• [PROBLEM] A faithful, complete transcription of the listing is required.

• [MATERIAL PROVIDED]

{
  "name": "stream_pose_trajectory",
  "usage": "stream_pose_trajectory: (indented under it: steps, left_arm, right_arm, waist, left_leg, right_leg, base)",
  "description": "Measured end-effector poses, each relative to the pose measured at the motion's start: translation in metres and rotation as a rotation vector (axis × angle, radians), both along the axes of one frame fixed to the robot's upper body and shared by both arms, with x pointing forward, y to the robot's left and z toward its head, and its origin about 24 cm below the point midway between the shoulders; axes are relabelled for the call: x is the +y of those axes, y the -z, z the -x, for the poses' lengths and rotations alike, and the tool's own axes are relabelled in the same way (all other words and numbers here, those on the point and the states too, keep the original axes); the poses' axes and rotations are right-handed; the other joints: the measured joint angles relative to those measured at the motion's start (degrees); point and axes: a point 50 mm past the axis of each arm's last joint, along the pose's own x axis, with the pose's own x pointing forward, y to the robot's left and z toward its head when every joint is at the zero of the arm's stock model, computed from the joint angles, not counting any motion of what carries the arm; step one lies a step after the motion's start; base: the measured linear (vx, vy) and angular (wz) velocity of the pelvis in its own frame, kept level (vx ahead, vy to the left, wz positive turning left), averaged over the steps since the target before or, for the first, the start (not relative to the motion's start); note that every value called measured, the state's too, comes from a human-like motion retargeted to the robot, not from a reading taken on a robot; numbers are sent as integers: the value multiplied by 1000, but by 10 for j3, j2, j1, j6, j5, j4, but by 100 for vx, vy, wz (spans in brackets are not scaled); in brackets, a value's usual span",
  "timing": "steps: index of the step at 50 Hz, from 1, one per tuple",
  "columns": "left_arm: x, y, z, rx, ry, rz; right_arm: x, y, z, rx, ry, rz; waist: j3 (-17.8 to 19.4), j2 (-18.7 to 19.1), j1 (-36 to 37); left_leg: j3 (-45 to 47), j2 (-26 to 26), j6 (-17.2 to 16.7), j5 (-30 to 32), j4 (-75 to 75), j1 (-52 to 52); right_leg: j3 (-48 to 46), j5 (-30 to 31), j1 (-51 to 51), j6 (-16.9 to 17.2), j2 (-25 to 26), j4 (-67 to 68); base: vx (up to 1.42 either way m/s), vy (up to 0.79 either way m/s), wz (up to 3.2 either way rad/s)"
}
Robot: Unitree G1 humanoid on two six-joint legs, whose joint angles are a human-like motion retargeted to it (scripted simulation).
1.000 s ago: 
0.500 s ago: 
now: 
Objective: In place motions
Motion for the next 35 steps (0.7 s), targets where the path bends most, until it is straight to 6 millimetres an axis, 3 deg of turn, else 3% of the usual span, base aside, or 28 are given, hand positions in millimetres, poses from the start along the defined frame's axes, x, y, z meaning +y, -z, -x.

• [OUTPUT FOR THIS TASK]
{
  "name": "stream_pose_trajectory",
  "usage": "stream_pose_trajectory: (indented under it: steps, left_arm, right_arm, waist, left_leg, right_leg, base)",
  "description": "Measured end-effector poses, each relative to the pose measured at the motion's start: translation in metres and rotation as a rotation vector (axis × angle, radians), both along the axes of one frame fixed to the robot's upper body and shared by both arms, with x pointing forward, y to the robot's left and z toward its head, and its origin about 24 cm below the point midway between the shoulders; axes are relabelled for the call: x is the +y of those axes, y the -z, z the -x, for the poses' lengths and rotations alike, and the tool's own axes are relabelled in the same way (all other words and numbers here, those on the point and the states too, keep the original axes); the poses' axes and rotations are right-handed; the other joints: the measured joint angles relative to those measured at the motion's start (degrees); point and axes: a point 50 mm past the axis of each arm's last joint, along the pose's own x axis, with the pose's own x pointing forward, y to the robot's left and z toward its head when every joint is at the zero of the arm's stock model, computed from the joint angles, not counting any motion of what carries the arm; step one lies a step after the motion's start; base: the measured linear (vx, vy) and angular (wz) velocity of the pelvis in its own frame, kept level (vx ahead, vy to the left, wz positive turning left), averaged over the steps since the target before or, for the first, the start (not relative to the motion's start); note that every value called measured, the state's too, comes from a human-like motion retargeted to the robot, not from a reading taken on a robot; numbers are sent as integers: the value multiplied by 1000, but by 10 for j3, j2, j1, j6, j5, j4, but by 100 for vx, vy, wz (spans in brackets are not scaled); in brackets, a value's usual span",
  "timing": "steps: index of the step at 50 Hz, from 1, one per tuple",
  "columns": "left_arm: x, y, z, rx, ry, rz; right_arm: x, y, z, rx, ry, rz; waist: j3 (-17.8 to 19.4), j2 (-18.7 to 19.1), j1 (-36 to 37); left_leg: j3 (-45 to 47), j2 (-26 to 26), j6 (-17.2 to 16.7), j5 (-30 to 32), j4 (-75 to 75), j1 (-52 to 52); right_leg: j3 (-48 to 46), j5 (-30 to 31), j1 (-51 to 51), j6 (-16.9 to 17.2), j2 (-25 to 26), j4 (-67 to 68); base: vx (up to 1.42 either way m/s), vy (up to 0.79 either way m/s), wz (up to 3.2 either way rad/s)"
}
Robot: Unitree G1 humanoid on two six-joint legs, whose joint angles are a human-like motion retargeted to it (scripted simulation).
1.000 s ago: 
0.500 s ago: 
now: 
Objective: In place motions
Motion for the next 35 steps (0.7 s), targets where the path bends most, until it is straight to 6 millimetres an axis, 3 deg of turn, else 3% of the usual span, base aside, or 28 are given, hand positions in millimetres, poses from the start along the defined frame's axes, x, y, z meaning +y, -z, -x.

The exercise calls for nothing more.